Problem description:
Starting at the line containing "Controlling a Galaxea" and ending at the line containing "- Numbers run", print every line of the material below exactly, both ends included, and stop there.

Supplied material:
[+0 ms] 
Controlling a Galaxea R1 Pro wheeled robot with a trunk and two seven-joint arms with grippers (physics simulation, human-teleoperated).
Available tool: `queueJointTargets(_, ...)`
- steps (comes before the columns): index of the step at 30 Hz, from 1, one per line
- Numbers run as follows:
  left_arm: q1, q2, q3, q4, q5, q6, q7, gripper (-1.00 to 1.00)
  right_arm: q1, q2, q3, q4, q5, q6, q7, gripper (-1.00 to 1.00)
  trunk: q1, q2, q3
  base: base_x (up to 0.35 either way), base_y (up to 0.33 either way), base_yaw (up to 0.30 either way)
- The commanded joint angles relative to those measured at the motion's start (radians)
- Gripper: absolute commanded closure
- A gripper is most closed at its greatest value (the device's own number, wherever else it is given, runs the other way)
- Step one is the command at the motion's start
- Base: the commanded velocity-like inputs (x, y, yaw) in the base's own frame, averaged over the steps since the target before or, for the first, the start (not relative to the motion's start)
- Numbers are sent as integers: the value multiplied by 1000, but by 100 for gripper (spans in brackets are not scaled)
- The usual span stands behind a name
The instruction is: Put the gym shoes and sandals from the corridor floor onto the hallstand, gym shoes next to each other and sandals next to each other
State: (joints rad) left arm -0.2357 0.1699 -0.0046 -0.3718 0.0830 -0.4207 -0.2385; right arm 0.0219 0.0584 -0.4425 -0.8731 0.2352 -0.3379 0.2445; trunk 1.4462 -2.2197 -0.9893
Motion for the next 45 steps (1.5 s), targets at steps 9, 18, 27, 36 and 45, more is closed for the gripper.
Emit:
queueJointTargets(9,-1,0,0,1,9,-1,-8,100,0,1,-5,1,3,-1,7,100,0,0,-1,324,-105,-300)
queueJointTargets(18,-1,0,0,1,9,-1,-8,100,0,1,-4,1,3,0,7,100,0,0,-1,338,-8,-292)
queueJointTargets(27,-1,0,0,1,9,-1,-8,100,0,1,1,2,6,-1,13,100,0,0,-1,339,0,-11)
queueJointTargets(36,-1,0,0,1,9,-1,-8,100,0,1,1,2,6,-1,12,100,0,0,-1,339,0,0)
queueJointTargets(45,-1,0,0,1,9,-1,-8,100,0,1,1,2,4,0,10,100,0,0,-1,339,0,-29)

Answer area:
Controlling a Galaxea R1 Pro wheeled robot with a trunk and two seven-joint arms with grippers (physics simulation, human-teleoperated).
Available tool: `queueJointTargets(_, ...)`
- steps (comes before the columns): index of the step at 30 Hz, from 1, one per line
- Numbers run as follows:

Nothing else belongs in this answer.